Multi-Model Ensemble and Reservoir Computing for River Discharge Prediction in Ungauged Basins
- URL: http://arxiv.org/abs/2507.18423v1
- Date: Thu, 24 Jul 2025 14:00:18 GMT
- Title: Multi-Model Ensemble and Reservoir Computing for River Discharge Prediction in Ungauged Basins
- Authors: Mizuki Funato, Yohei Sawada,
- Abstract summary: Many regions lack sufficient river discharge observations, limiting the skill of rainfall-runoff analyses.<n>We develop a novel method, HYdrological Prediction with multi-model ensemble and reservoir computing.<n>We evaluate HYPER using data from 87 river basins in Japan.
- Score: 0.0
- License: http://creativecommons.org/licenses/by/4.0/
- Abstract: Despite the critical need for accurate flood prediction and water management, many regions lack sufficient river discharge observations, limiting the skill of rainfall-runoff analyses.

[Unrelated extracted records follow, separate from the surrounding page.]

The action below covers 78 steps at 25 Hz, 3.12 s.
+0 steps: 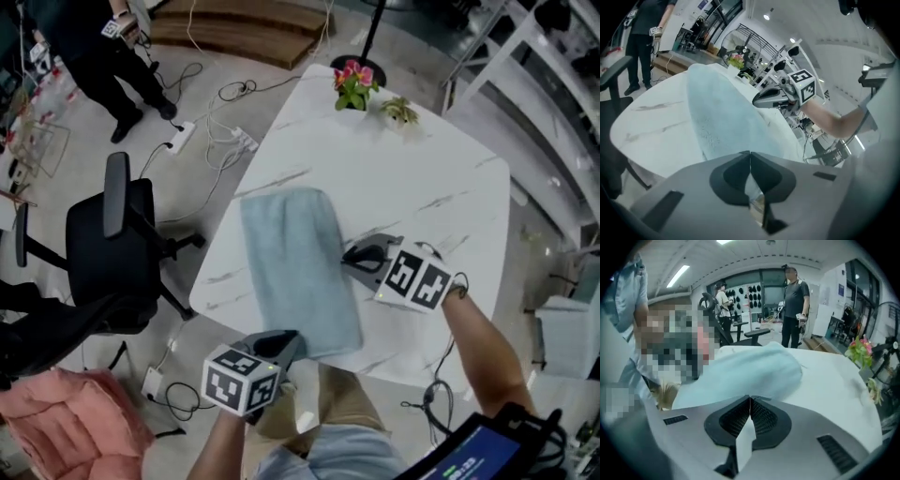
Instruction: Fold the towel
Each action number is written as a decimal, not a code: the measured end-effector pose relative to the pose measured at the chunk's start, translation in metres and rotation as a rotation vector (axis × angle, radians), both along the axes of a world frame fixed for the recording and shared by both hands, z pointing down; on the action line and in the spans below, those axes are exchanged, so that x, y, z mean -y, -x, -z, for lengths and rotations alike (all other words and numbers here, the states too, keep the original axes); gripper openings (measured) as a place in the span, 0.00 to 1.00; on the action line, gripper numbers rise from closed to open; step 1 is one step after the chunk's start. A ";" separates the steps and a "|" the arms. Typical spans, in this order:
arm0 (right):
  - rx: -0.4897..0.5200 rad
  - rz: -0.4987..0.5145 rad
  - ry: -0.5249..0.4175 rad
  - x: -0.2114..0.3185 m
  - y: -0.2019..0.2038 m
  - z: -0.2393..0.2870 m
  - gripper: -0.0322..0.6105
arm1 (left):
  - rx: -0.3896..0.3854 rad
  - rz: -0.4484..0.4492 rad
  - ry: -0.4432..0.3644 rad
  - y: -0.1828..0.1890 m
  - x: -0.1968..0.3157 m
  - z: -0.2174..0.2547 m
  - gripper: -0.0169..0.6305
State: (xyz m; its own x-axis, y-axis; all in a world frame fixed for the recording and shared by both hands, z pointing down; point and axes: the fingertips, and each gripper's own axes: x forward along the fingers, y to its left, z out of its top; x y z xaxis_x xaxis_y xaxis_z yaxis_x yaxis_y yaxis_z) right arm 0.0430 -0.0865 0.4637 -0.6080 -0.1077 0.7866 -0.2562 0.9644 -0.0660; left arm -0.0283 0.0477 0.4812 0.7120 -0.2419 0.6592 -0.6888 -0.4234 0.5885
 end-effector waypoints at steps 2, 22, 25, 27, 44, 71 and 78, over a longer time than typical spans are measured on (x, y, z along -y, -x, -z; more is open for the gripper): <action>0.084 -0.072 -0.064 0.020 0.008 0.016 0.09 | 0.010 -0.009 -0.002 0.002 -0.002 0.000 0.04; 0.032 -0.163 -0.090 0.111 0.022 -0.024 0.08 | 0.048 -0.191 0.020 -0.005 0.005 -0.007 0.04; 0.016 -0.219 -0.088 0.111 -0.007 -0.025 0.08 | 0.063 -0.280 0.017 -0.010 0.013 -0.007 0.04; 0.006 -0.260 -0.085 0.111 -0.029 -0.026 0.08 | 0.067 -0.335 0.015 -0.014 0.018 -0.008 0.04; 0.225 -0.542 -0.034 -0.052 -0.037 0.033 0.09 | -0.027 -0.522 -0.018 -0.016 0.040 0.001 0.04; 0.117 -0.313 0.509 0.106 -0.103 -0.024 0.59 | -0.118 -0.562 0.092 -0.063 0.081 0.008 0.04; 0.095 -0.163 0.687 0.102 -0.078 -0.030 0.31 | -0.157 -0.545 0.093 -0.063 0.084 0.008 0.04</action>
State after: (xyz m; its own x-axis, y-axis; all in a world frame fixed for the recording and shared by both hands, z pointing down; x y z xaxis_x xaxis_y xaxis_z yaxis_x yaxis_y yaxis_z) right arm 0.1207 -0.1887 0.4932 -0.6955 0.2986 0.6535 -0.3564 0.6465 -0.6746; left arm 0.0342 -0.0366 0.4732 0.8086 0.2415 0.5364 -0.2870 -0.6341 0.7180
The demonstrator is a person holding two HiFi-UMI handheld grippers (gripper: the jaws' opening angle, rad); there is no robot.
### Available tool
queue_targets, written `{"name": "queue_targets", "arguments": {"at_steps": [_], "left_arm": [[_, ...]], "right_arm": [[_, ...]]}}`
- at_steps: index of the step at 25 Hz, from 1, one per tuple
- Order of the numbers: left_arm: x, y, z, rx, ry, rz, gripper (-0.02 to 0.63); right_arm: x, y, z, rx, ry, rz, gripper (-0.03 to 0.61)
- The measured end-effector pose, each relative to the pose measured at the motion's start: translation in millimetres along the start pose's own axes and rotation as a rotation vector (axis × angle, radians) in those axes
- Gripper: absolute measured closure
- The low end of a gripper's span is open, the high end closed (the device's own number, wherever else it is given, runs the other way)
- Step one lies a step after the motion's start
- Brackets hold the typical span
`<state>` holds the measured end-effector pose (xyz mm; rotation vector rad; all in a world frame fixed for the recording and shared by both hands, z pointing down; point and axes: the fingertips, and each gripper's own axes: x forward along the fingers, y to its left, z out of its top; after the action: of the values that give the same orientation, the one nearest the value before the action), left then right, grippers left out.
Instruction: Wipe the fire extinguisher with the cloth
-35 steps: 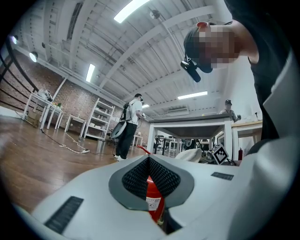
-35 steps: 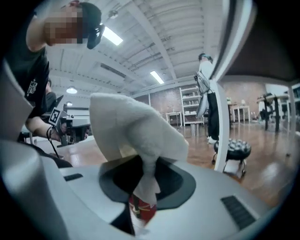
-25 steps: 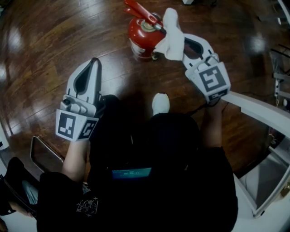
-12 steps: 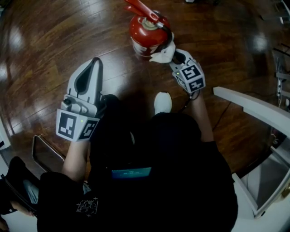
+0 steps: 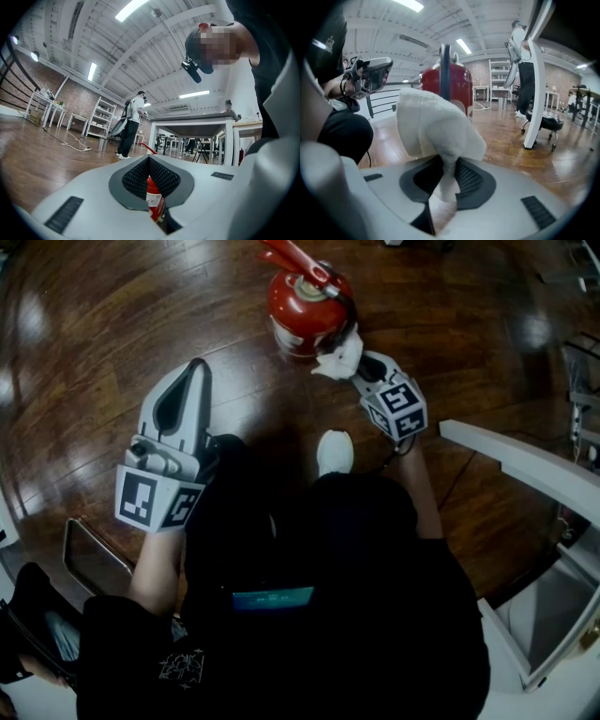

Although numerous physically based and machine learning models exist, achieving high accuracy, interpretability, and computational efficiency under data-scarce conditions remains a major challenge. We address this challenge with a novel method, HYdrological Prediction with multi-model Ensemble and Reservoir computing (HYPER) that leverages multi-model ensemble and reservoir computing (RC). Our approach first applies Bayesian model averaging (BMA) to 43 "uncalibrated" catchment-based conceptual hydrological models. An RC model is then trained via linear regression to correct errors in the BMA output, a non-iterative process that ensures high computational efficiency. For ungauged basins, we infer the required BMA and RC weights by linking them to catchment attributes from gauged basins, creating a generalizable framework. We evaluated HYPER using data from 87 river basins in Japan. In a data-rich scenario, HYPER (median Kling-Gupta Efficiency, KGE, of 0.56) performed comparably to a benchmark LSTM (KGE 0.55) but required only 5% of its computational time. In a data-scarce scenario (23% of basins gauged), HYPER maintained robust performance (KGE 0.55) and lower uncertainty, whereas the LSTM's performance degraded significantly (KGE -0.04). These results reveal that individual conceptual hydrological models do not necessarily need to be calibrated when an effectively large ensemble is assembled and combined with machine-learning-based bias correction. HYPER provides a robust, efficient, and generalizable solution for discharge prediction, particularly in ungauged basins, making it applicable to a wide range of regions.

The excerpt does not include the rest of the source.